"Electronic health records (EHR) often contain varying levels of missing data. This study aimed to compare different imputation strategies to identify the most appropriate missing data handling approach for predicting central line-associated bloodstream infection (CLABSI) in the presence of competing risks using EHR data" Gao et al (2026).
Dynamic risk prediction of central-line associated bloodstream infection

Abstract:

Background: Electronic health records (EHR) often contain varying levels of missing data. This study aimed to compare different imputation strategies to identify the most appropriate missing data handling approach for predicting central line-associated bloodstream infection (CLABSI) in the presence of competing risks using EHR data.

Methods: We analyzed data from 30,862 catheter episodes at University Hospitals Leuven from 2012 to 2013 to predict 7-day risk of CLABSI using the landmark cause-specific supermodel, accounting for competing risks of hospital discharge and death. Imputation strategies varied from simple methods (median/mode and last observation carried forward) to advanced techniques such as multiple imputation and mixed-effects models that leveraged the longitudinal nature of the data. Random forest imputation which preserves interactions and non-linear relationships was also assessed. We also considered the use of missing indicators combined with all other imputation approaches. Model performance was evaluated dynamically at daily landmarks up to 14 days after catheter placement.

Results: All approaches achieved similar discrimination, calibration and overall performance, with the missing indicator approach yielding the highest mean area under the receiver operating characteristic curve (AUROC 0.782).
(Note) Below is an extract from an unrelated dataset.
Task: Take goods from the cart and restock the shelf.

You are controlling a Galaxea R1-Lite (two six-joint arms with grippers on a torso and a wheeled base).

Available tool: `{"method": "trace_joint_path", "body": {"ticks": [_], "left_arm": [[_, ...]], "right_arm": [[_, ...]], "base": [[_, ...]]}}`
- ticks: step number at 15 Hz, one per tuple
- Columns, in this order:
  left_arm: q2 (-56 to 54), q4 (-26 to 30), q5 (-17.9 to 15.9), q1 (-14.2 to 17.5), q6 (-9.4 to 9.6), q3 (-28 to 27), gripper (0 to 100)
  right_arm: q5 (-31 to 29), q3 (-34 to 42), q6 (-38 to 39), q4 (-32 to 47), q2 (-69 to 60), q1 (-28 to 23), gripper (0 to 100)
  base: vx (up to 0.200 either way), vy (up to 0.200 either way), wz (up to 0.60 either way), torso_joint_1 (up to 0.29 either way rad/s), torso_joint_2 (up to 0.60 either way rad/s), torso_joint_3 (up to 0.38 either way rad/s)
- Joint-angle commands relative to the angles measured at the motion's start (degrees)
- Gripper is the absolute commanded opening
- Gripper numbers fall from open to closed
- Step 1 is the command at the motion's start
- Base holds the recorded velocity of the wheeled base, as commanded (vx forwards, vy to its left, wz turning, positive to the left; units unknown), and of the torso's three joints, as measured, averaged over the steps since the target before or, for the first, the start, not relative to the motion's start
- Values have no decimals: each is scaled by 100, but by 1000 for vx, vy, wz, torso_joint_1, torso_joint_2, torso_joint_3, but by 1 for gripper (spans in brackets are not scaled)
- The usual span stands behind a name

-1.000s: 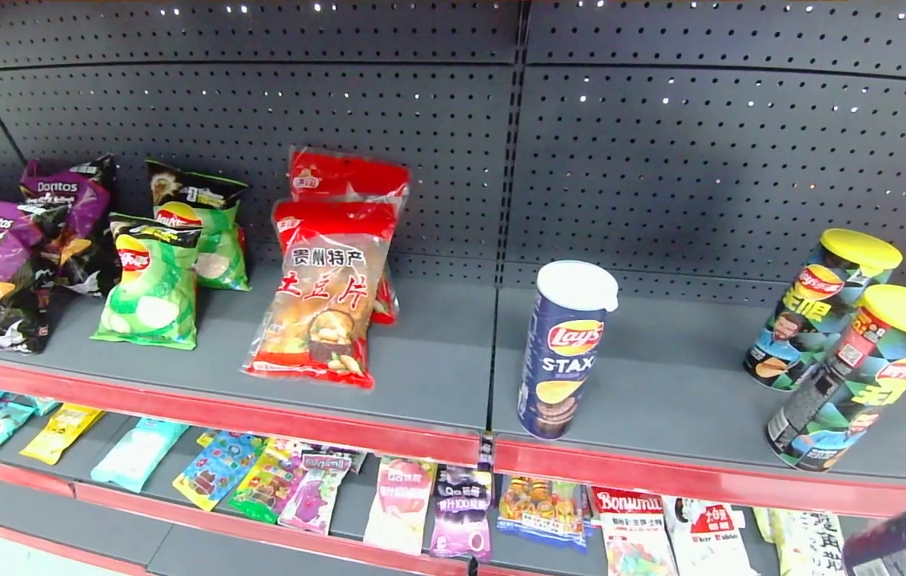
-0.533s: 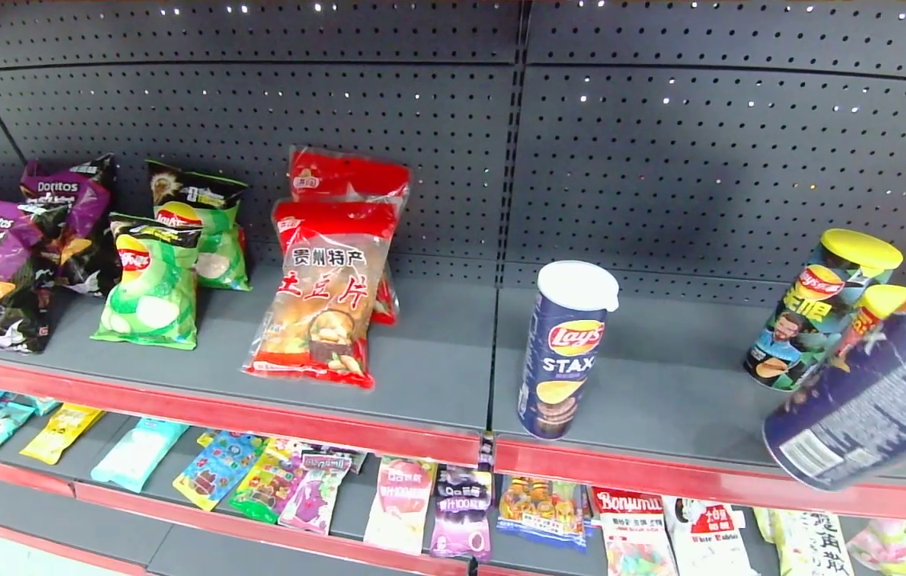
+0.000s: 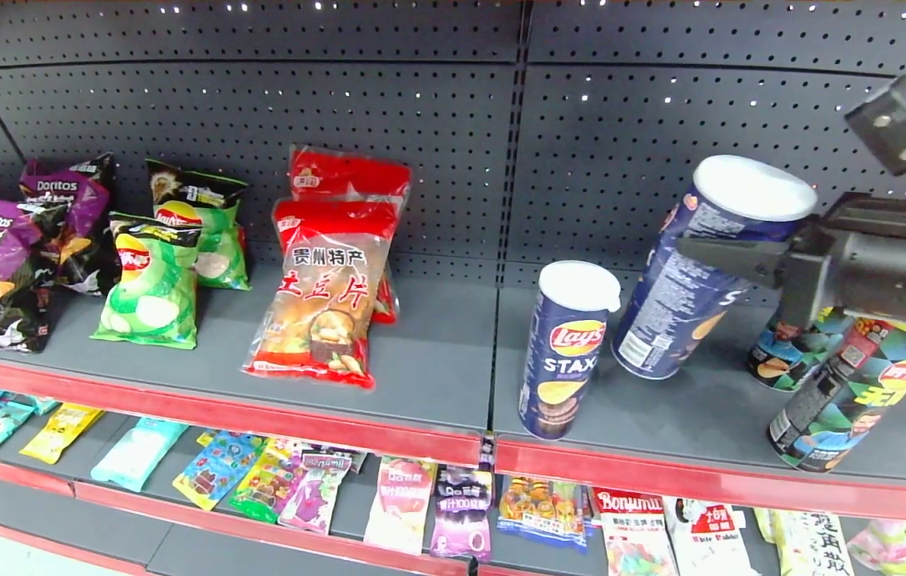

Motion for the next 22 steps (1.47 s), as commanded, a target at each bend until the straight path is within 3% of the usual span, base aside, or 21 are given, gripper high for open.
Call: {"method": "trace_joint_path", "body": {"ticks": [1,10,22], "left_arm": [[16,1,1,-1,1,-1,100],[16,-7,-8,-1,-8,-28,100],[16,-201,1,-1,-17,130,100]], "right_arm": [[-30,-368,-1,-368,1072,46,0],[-223,-1854,17,-729,2988,63,0],[-241,-2223,175,-966,3735,81,0]], "base": [[0,0,0,0,0,0],[0,0,0,0,0,0],[0,0,0,0,0,0]]}}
Combining missing indicators with other methods marginally improved performance over standalone approaches, with the mixed model approach combined with missing indicators achieving the highest AUROC (0.783) at landmark day 4, and the missForestPredict approach combined with missing indicators yielding the best scaled Brier scores at earlier landmarks.
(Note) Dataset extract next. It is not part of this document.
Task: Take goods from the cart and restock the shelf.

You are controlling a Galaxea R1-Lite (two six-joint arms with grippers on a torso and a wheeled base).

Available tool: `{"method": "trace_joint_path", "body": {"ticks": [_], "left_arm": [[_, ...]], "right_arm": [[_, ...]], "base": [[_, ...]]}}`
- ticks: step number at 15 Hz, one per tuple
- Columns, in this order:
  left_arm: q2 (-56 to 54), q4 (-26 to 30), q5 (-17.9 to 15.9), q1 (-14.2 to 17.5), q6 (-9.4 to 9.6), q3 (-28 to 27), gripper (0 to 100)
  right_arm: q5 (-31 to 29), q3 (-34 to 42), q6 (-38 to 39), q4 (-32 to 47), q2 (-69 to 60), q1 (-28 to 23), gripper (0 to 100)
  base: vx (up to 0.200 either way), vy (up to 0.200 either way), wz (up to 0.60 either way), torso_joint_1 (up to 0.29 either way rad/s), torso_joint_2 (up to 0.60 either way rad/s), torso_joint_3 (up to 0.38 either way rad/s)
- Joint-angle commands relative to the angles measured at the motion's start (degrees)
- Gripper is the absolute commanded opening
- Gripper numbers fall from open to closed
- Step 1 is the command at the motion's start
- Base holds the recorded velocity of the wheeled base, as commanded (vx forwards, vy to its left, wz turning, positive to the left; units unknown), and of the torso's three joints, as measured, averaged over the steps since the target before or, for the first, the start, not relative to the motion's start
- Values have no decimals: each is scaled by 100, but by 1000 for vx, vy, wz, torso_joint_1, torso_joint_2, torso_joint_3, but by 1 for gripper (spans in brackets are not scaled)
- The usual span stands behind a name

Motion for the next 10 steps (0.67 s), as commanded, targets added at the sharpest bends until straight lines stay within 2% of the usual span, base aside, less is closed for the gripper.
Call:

Conclusions: The imputation method had minimal impact on predictive performance. Missing indicator methods ranked first among the methods, suggesting that in EHR data, the presence or absence of information may hold valuable insights for patient risk prediction. On the other hand, the use of missing indicators requires caution, as shifts in EHR data over time can alter missing data patterns, potentially impacting model transportability.

Reference:

Gao S, Albu E, Stijnen P, Rademakers F, Cossey V, Debaveye Y, Janssens C, Van Calster B, Wynants L. Comparing methods for handling missing data in electronic health records for dynamic risk prediction of central-line associated bloodstream infection. BMC Med Res Methodol. 2026 Apr 21. doi: 10.1186/s12874-026-02819-y. Epub ahead of print. PMID: 42015033.